→ Work request
All the entries need to be duplicated exactly, with the pictures omitted.

→ Information
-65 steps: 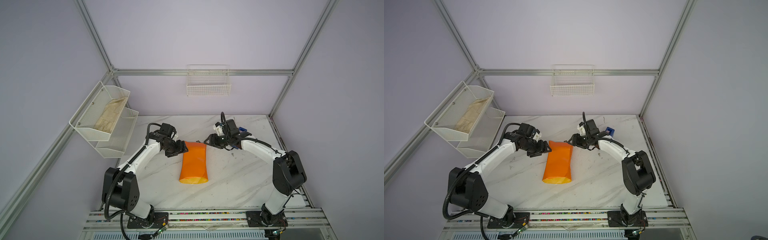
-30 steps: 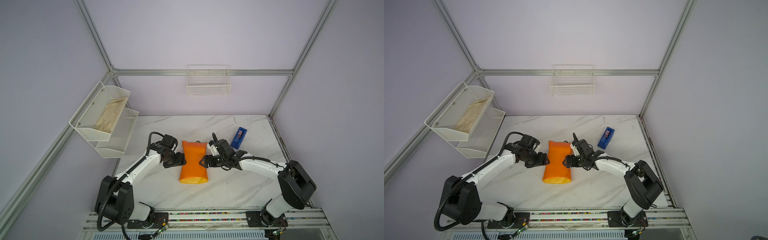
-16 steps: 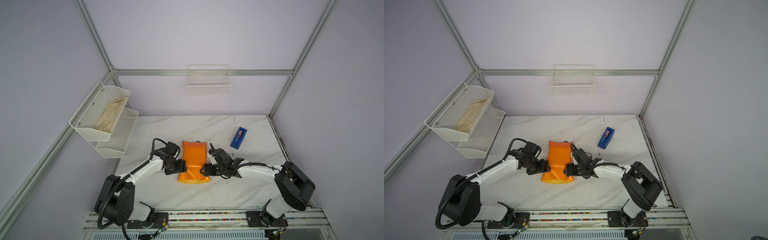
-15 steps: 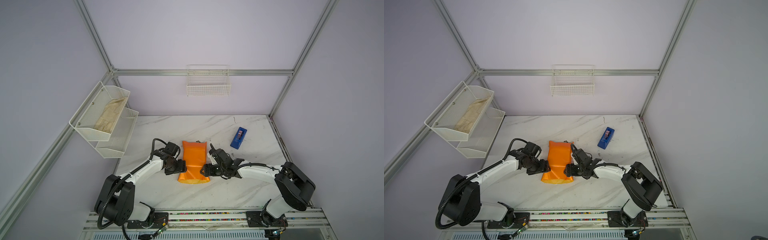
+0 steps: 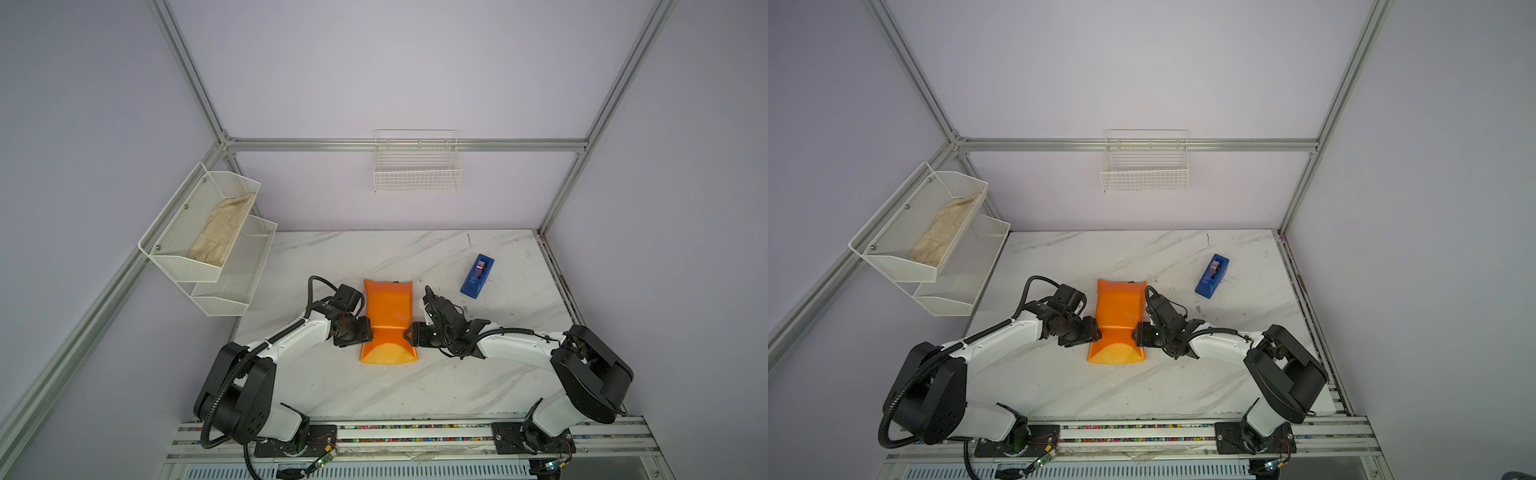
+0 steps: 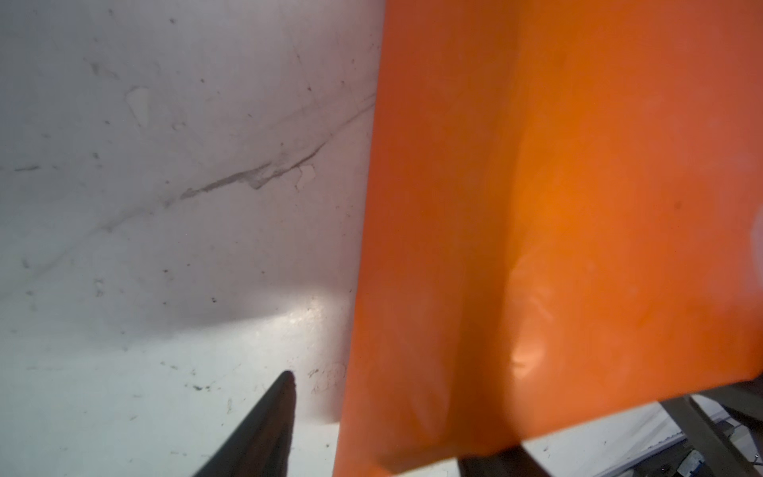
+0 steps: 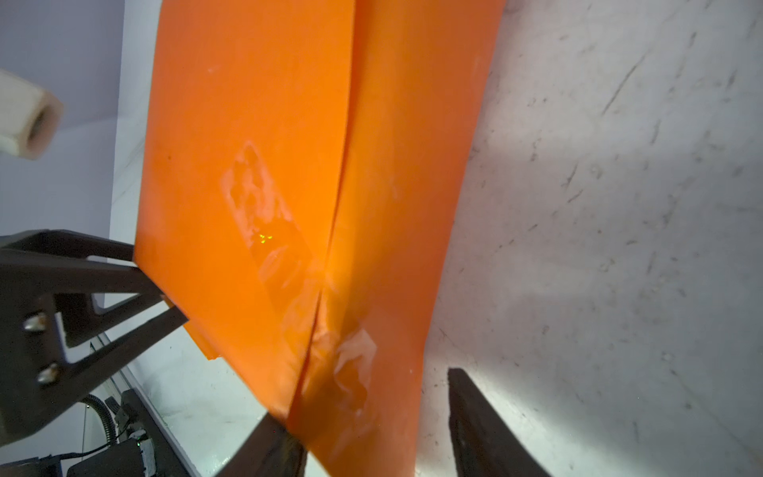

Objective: Wrap a gift box in wrapping paper
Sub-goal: Fold the third fold of the wrapping paper on the gift box.

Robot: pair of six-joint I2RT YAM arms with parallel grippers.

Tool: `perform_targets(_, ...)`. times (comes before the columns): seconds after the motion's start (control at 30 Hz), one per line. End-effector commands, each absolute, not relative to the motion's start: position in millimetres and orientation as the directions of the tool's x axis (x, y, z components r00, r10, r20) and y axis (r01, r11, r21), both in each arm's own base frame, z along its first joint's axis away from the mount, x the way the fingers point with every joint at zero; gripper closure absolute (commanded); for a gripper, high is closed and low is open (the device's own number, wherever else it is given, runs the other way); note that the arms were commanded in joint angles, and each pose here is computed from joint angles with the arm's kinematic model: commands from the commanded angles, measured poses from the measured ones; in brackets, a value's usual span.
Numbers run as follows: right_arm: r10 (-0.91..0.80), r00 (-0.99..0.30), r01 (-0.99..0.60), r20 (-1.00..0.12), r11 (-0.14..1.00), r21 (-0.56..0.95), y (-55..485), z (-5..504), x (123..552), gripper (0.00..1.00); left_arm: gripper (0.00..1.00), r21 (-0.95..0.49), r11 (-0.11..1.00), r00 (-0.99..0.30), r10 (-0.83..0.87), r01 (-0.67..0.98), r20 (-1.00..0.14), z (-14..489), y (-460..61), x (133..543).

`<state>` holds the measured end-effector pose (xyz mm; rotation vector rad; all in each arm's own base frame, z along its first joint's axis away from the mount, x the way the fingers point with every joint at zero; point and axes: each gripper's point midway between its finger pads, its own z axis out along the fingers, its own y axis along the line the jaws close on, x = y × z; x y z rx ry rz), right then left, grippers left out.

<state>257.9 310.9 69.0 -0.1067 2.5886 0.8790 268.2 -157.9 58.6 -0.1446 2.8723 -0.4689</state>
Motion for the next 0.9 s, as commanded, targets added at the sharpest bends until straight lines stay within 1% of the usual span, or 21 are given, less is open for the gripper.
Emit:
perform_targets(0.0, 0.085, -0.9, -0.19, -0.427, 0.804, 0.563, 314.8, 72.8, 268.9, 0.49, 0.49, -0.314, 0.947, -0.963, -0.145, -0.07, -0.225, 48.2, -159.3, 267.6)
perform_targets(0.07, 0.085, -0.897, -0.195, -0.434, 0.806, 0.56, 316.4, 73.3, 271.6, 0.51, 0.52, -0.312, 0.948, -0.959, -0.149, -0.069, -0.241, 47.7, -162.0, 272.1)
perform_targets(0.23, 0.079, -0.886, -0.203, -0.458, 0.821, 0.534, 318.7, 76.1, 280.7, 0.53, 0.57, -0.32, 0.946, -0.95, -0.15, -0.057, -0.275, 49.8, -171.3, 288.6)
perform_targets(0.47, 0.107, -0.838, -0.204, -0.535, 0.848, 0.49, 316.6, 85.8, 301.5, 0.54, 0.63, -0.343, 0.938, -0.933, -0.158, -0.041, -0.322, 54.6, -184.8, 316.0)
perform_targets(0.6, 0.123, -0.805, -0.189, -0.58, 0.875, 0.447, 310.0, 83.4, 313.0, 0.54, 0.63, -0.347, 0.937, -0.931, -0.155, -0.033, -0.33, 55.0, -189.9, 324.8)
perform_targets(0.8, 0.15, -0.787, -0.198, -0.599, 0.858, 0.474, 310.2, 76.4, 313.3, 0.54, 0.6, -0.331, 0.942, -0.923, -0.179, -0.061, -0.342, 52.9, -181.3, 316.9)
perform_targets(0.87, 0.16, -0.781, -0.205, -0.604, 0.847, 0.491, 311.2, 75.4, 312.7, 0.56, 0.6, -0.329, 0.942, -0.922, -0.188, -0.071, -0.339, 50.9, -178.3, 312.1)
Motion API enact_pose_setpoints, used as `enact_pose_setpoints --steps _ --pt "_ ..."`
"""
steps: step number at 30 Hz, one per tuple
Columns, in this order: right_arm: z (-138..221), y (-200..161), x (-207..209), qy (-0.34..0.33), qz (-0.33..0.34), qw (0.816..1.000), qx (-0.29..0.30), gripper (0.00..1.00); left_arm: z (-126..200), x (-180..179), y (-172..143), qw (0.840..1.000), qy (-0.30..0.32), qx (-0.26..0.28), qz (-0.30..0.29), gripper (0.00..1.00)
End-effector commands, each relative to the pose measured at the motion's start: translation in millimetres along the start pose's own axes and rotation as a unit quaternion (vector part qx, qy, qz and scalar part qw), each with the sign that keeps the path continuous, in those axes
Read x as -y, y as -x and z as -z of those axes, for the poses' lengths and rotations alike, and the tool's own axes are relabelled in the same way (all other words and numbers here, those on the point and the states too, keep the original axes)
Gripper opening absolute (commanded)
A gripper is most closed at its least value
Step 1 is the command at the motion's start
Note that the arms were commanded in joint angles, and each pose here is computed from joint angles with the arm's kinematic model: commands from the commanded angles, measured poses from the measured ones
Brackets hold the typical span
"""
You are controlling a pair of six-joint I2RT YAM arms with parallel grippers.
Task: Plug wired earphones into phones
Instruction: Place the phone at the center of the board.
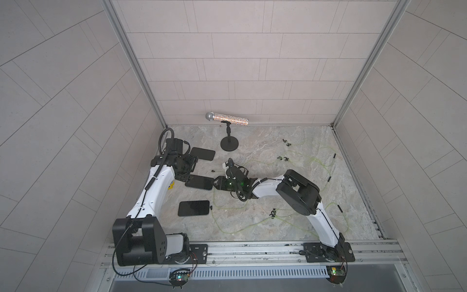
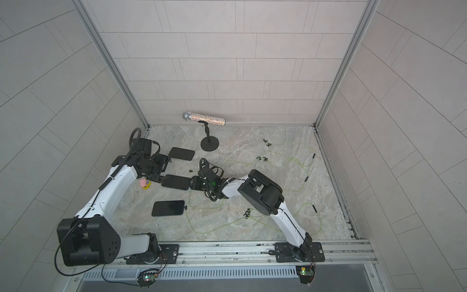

→ Response
-65 steps: 
-30 steps: 
-16 steps: 
-15 steps: 
+0 steps: 
+0 steps: 
+0 steps: 

Objective: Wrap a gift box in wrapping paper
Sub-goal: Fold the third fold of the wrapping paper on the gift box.

Robot: pair of six-joint I2RT YAM arms with parallel grippers.

Tool: `perform_targets(_, ...)`. times (comes before the columns): seconds after the motion's start (control at 30 Hz), one per line. End-effector commands, each absolute, not relative to the motion's start: position in millimetres and orientation as the directions of the tool's x axis (x, y, z components r00, r10, r20) and y axis (r01, r11, r21), both in each arm's own base frame, z along its first joint's axis away from the mount, x the way the fingers point with every joint at zero; gripper closure absolute (commanded); for a gripper, high is closed and low is open (the device's own number, wherever else it is given, runs the other way); note that the arms were commanded in joint angles, and each pose here is computed from joint angles with the arm's kinematic model: commands from the commanded angles, measured poses from the measured ones; in brackets, a value's usual span.
Numbers run as follows: right_arm: r10 (-0.91..0.80), r00 (-0.99..0.30), r01 (-0.99..0.60), r20 (-1.00..0.12), r11 (-0.14..1.00), r21 (-0.56..0.95), y (-55..485), z (-5..504), x (123..552), gripper (0.00..1.00); left_arm: gripper (0.00..1.00), r21 (-0.95..0.49), r11 (-0.11..1.00), r00 (-0.99..0.30), r10 (-0.83..0.87), r01 (-0.67..0.98), r20 (-1.00..0.14), z (-14..489), y (-460..61), x (133..543).

`<state>` holds the measured end-effector pose (xyz mm; rotation vector rad; all in each arm's own base frame, z along its first joint's axis away from the mount, x the way the fingers point with every joint at zero; point and axes: each gripper's point midway between its finger pads, its own z axis out along the fingers, its own y axis along the line the jaws close on, x = y × z; x y z rx ry rz), right then left, grippers left out.

<state>257.9 310.9 69.0 -0.1067 2.5886 0.8790 268.2 -157.9 58.6 -0.1446 2.8723 -0.4689</state>
Motion for the next 0.9 s, as commanded, targets added at the sharpest bends until straight lines stay within 1% of the usual span, or 21 are given, less is open for the gripper.
Emit:
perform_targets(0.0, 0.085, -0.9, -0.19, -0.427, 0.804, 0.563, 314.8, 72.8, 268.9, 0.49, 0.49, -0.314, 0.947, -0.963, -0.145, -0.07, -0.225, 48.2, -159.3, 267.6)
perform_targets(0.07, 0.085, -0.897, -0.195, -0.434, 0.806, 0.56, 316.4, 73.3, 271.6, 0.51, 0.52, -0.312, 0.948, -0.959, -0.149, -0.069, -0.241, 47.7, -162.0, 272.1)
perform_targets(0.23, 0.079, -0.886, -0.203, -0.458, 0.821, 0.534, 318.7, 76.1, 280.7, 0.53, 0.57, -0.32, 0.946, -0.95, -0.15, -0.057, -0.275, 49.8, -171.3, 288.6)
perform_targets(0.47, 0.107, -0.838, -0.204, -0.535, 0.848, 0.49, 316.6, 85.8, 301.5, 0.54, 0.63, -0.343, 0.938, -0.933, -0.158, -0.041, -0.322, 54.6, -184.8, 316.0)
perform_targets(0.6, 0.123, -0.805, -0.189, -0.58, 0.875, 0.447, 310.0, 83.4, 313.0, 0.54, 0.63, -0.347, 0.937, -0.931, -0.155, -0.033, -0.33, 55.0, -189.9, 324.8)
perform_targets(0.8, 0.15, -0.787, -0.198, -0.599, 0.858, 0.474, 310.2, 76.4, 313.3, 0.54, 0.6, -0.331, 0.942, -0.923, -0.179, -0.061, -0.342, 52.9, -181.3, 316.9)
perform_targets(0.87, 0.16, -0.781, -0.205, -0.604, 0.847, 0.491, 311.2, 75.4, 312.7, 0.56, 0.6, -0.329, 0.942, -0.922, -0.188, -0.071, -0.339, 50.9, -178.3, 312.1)
Motion API enact_pose_setpoints, used as `enact_pose_setpoints --steps _ --pt "_ ..."`
"""
steps: step number at 30 Hz, one per tuple
Columns, in this order: right_arm: z (-138..221), y (-200..161), x (-207..209), qy (-0.34..0.33), qz (-0.33..0.34), qw (0.816..1.000), qx (-0.29..0.30), gripper (0.00..1.00); left_arm: z (-126..200), x (-180..179), y (-172..143), qw (0.840..1.000), qy (-0.30..0.32), qx (-0.26..0.28), qz (-0.30..0.29), gripper (0.00..1.00)
End-effector commands, each relative to the pose measured at the motion's start: translation in millimetres along the start pose's own axes and rotation as a unit quaternion (vector part qx, qy, qz and scalar part qw), each with the sign that keeps the path continuous, in those axes
Read x as -y, y as -x and z as -z of those axes, for the poses' lengths and rotations alike, and the tool's own axes are relabelled in the same way (all other words and numbers here, those on the point and the states too, keep the original axes)
Gripper opening absolute (commanded)
A gripper is most closed at its least value
Step 1 is the command at the motion's start
Note that the arms were commanded in joint angles, and each pose here is computed from joint angles with the arm's kinematic model: commands from the commanded angles, measured poses from the measured ones
Brackets hold the typical span
"""
You are controlling a pair of six-joint I2RT YAM arms with parallel grippers.
Task: Plug wired earphones into phones
Instruction: Place the phone at the center of the board.

The requested output is now complete.